A new semiempirical mathematical model for prediction of internal filtration in hollow fiber hemodialyzers.

The potential of convective solute transport for blood purification has been widely explored. New techniques (such as hemodiafiltration), based on a combination of diffusion and convection techniques, have been developed. Owing to the internal filtration/backfiltration (IF/BF) phenomenon, high-flux dialysis also relies on a convective component, which, however, is hard to quantify and thus optimize. In this work, we developed a mathematical model designed to supply the clinician with a quantification of the IF/BF fluxes taking place during high-flux dialysis. IF fluxes are predicted based on the machine settings and blood hematocrit/protein concentration. The hydraulic characteristics of commercial dialyzers were derived from bloodless bench tests. Moreover, an in vitro blood test was conducted on a 1.8 m(2) polysulfone dialyzer using an established scintigraphic analysis, for verification of model prediction accuracy. Results of simulations show that the IF/BF rate is sensitive to the blood flow rate and (to a lesser extent) to the dialysate flow rate.

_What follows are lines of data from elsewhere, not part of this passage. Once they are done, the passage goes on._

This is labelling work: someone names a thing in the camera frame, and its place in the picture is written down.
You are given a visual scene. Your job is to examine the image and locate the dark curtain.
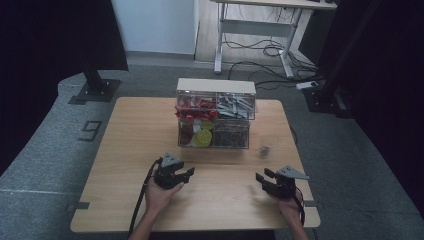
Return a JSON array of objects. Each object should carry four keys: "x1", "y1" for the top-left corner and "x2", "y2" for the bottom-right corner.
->
[
  {"x1": 0, "y1": 0, "x2": 129, "y2": 176},
  {"x1": 298, "y1": 0, "x2": 424, "y2": 214}
]

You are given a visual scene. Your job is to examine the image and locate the person's right hand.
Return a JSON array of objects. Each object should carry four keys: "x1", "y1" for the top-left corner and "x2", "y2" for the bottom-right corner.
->
[{"x1": 277, "y1": 189, "x2": 305, "y2": 222}]

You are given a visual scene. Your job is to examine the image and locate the pile of red packets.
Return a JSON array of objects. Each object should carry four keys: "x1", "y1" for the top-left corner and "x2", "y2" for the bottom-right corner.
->
[{"x1": 174, "y1": 94, "x2": 219, "y2": 122}]

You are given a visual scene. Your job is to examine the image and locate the pile of dark brown pieces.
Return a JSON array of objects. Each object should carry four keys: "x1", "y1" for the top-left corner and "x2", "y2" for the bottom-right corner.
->
[{"x1": 213, "y1": 121, "x2": 249, "y2": 149}]

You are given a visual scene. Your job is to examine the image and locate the person's left hand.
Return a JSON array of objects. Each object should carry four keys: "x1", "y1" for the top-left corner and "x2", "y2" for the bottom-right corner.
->
[{"x1": 145, "y1": 177, "x2": 185, "y2": 215}]

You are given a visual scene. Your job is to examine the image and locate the dark red round capsule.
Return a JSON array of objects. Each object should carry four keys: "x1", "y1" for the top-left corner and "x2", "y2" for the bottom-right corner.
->
[{"x1": 179, "y1": 122, "x2": 195, "y2": 146}]

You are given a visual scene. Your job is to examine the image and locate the black stand with base plate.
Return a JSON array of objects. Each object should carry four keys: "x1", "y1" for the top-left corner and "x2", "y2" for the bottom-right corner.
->
[{"x1": 68, "y1": 63, "x2": 122, "y2": 106}]

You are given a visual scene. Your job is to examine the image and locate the grey tape strip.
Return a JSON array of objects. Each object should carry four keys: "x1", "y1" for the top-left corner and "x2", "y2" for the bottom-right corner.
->
[
  {"x1": 66, "y1": 201, "x2": 91, "y2": 213},
  {"x1": 303, "y1": 199, "x2": 325, "y2": 211}
]

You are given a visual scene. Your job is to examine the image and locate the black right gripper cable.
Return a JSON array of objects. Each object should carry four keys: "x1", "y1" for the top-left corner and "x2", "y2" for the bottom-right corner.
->
[{"x1": 293, "y1": 185, "x2": 307, "y2": 228}]

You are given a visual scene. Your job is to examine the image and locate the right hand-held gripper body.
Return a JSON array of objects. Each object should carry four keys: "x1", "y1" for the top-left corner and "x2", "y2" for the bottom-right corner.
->
[{"x1": 270, "y1": 165, "x2": 311, "y2": 201}]

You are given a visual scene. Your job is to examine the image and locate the tangle of black floor cables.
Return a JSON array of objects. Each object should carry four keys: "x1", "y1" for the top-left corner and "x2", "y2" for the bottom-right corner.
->
[{"x1": 222, "y1": 6, "x2": 326, "y2": 92}]

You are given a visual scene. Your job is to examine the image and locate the white desk frame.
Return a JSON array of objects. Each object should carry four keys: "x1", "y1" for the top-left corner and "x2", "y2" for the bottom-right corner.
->
[{"x1": 209, "y1": 0, "x2": 338, "y2": 80}]

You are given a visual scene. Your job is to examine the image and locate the black metal stand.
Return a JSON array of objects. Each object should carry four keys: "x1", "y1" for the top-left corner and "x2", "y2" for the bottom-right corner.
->
[{"x1": 302, "y1": 0, "x2": 383, "y2": 119}]

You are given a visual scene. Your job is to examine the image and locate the clear acrylic drawer organizer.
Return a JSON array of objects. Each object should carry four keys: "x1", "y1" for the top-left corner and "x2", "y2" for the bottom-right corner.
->
[{"x1": 175, "y1": 77, "x2": 258, "y2": 150}]

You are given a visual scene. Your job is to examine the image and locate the pile of grey packets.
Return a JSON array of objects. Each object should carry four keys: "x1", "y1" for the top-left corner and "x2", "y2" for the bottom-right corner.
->
[{"x1": 217, "y1": 93, "x2": 255, "y2": 120}]

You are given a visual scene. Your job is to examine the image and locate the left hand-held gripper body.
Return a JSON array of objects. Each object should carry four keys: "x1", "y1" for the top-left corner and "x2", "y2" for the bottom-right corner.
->
[{"x1": 153, "y1": 152, "x2": 185, "y2": 191}]

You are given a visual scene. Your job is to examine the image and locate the white power strip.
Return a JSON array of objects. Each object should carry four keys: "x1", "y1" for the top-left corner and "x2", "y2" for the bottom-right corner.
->
[{"x1": 295, "y1": 80, "x2": 319, "y2": 91}]

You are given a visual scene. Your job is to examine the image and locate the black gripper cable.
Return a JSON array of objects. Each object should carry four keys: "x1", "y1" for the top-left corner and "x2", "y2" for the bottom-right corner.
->
[
  {"x1": 293, "y1": 185, "x2": 307, "y2": 228},
  {"x1": 127, "y1": 157, "x2": 164, "y2": 240}
]

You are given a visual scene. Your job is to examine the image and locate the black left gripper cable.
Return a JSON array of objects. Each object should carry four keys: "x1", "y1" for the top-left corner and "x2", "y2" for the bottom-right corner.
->
[{"x1": 127, "y1": 157, "x2": 164, "y2": 240}]

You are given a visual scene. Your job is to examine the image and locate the large yellow round capsule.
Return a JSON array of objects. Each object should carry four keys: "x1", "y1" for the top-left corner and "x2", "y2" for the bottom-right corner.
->
[{"x1": 192, "y1": 129, "x2": 213, "y2": 148}]

Increasing net ultrafiltration rates resulted in parallel increases of direct filtration and simultaneous decreases of BF. IF/BF is rather influenced by blood composition, due to the complex dependence of oncotic pressure and blood viscosity upon hematocrit and plasma protein concentration. Simulation results showed an excellent agreement with the experimental results obtained with scintigraphy, with only a 3% prediction error. With respect to some previous works, this model is simpler in its theoretical approach. It allows implementation into a user-friendly software tool and might be used to predict the convective component in high-flux dialysis and possibly to optimize it.